Women’s Education, the Economy and the Institutional Framework

 It is important to explore the “latent” factors of the Palestinian basic education system that impact the learning outcomes of both genders. Such factors include: the role textbooks play as tools of transformation of values and attitudes regarding gender roles and responsibilities; gender dynamics in the classrooms; and teachers’ relations with students. These and other factors need to be addressed in order to attain gender equality.

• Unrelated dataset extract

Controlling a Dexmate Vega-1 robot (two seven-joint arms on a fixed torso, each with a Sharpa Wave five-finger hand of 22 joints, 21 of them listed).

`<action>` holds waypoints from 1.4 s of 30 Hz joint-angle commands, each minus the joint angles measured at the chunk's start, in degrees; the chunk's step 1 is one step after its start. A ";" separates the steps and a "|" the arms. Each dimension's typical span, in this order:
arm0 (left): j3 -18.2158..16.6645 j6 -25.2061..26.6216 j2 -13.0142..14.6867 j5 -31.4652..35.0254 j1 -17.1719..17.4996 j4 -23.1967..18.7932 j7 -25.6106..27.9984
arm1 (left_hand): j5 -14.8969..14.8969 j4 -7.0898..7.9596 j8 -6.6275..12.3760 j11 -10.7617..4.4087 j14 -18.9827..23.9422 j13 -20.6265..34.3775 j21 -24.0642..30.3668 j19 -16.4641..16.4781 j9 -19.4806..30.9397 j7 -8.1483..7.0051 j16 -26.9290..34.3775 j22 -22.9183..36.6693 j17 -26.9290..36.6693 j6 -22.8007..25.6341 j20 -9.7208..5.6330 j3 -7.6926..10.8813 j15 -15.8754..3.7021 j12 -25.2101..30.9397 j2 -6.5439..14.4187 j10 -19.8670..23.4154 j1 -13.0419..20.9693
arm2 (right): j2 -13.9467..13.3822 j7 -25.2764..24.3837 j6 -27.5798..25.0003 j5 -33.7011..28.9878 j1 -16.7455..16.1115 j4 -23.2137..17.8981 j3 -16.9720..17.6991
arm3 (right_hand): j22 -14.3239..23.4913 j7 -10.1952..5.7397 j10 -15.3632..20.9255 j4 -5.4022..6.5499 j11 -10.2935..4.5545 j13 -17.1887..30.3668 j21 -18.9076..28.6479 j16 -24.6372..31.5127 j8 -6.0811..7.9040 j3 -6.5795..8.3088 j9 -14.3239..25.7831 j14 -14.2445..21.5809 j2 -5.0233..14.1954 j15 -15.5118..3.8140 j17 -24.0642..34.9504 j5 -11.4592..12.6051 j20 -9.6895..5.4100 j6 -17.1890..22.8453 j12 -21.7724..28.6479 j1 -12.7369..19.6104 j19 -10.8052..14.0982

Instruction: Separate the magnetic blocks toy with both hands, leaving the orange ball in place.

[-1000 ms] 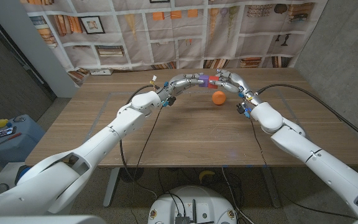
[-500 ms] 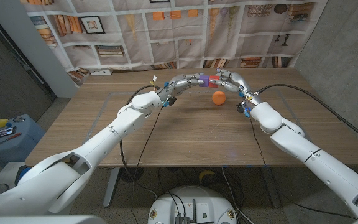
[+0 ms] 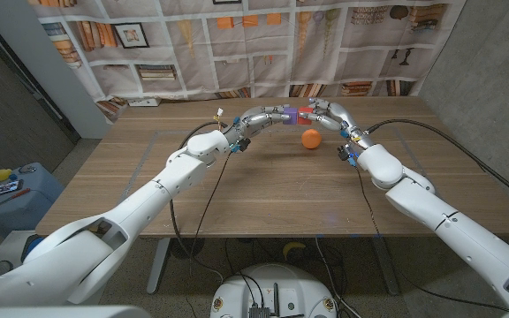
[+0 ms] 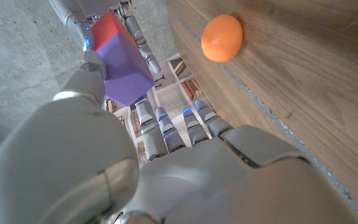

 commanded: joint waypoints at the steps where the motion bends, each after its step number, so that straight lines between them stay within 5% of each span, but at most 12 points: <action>1: -0.33 0.62 0.51 -0.16 0.25 -0.67 0.28 | 0.41 0.00 0.98 -0.08 0.06 0.19 0.42 0.29 2.31 -0.65 0.24 0.09 0.11 16.17 0.20 -0.25 -2.75 0.17 3.63 0.14 3.62 | -0.35 0.46 -0.46 0.77 -0.15 -0.37 0.16 | 0.10 -4.33 0.47 0.27 0.09 -0.04 -0.22 0.16 0.24 -0.10 0.06 0.11 0.98 -0.02 0.16 0.01 -0.14 4.98 0.06 1.36 0.34; 21: -1.06 2.63 3.93 1.14 0.38 -3.84 1.09 | 0.41 0.07 1.02 -0.05 0.05 0.19 0.42 0.32 2.33 -0.70 0.23 0.09 0.12 16.12 0.26 -0.57 -2.64 0.10 3.63 0.05 3.71 | -2.33 1.56 -1.90 1.58 -0.72 -2.26 1.02 | 0.11 -4.38 0.80 0.39 0.07 -0.13 -0.48 0.06 0.20 -0.39 -0.09 -0.07 1.31 -0.03 0.31 -0.11 -0.24 4.97 -0.35 1.50 0.36; 42: 1.22 11.47 13.54 14.37 -2.04 -14.00 4.16 | 0.46 0.12 0.87 0.57 -0.37 0.20 0.35 0.05 2.39 -0.74 0.15 0.10 0.12 15.46 0.50 -0.86 -2.41 0.02 3.89 -0.50 3.78 | -9.43 2.38 -13.05 -4.54 -1.05 -10.05 1.11 | 0.12 -4.47 0.67 0.43 0.09 -0.20 -0.73 -0.17 0.36 -0.84 -0.11 -0.46 1.53 0.16 0.50 -0.20 -0.08 5.24 -1.07 1.59 0.22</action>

 There is a need to increase the number of vocational education establishments throughout the OPT that cater for girls and to set up an incentive system for girls to take up vocational education, including arranging transport to vocational education schools and offering girls studying unpopular subjects a stipend. This should be coupled with awareness campaigns raise awareness about vocational education’s importance in enhancing labour market prospects.
The labour law’s coverage must be broadened to include self-employed workers, seasonal workers, unpaid family workers, domestic workers, and those involved in unpaid domestic care and reproductive work at home. It should also include a clear clause for equal treatment between men and women, and penalties for employers who violate this article of the law, work has to done with the Ministry of Labour to issue instructions to deal with these shortcomings. This is particularly significant in light of the PA having signed CEDAW in April 2014. Among other measures to strengthen the institutional framework, the Ministry of Labour should issue instructions to forbid employers from dismissing pregnant women to deprive them of their right to a 10-week maternity leave

Enhancing Women’s Access to Credit and Training

 Most policies for microcredit are not gender sensitive and do not reflect any gender-specific concerns. They are generally designed on the basis of international experience and don’t take into account the political and economic insecurities and challenges of the Palestinian market. These realities need to be addressed to make these schemes more successful and feasible.

 The introduction of different forms of credit guarantees can significantly improve access to debt financing for small businesses, and models can be put in place that target women-owned businesses. A credit guarantee is a commitment by the guaranteeing agency to reimburse a lender all or part of a loan in the case of default. Eligibility criteria vary depending on the objectives of the guaranteeing agency. The borrowing firm usually receives the guarantee in exchange for a fee. Credit guarantee agencies can be operated by the public or the private sector.

 Similarly, collectively run economic ventures, co-operatives, and credit co-operatives are important as ways to overcome competition within the market, and empower individual economic actors. It is thus all the more necessary to avoid saturating the informal sector in the OPT, but rather build more sustainable economic forms of economic empowerment, with collectively run enterprises being one such strategy, as a way to strengthen Palestinian steadfastness as a whole.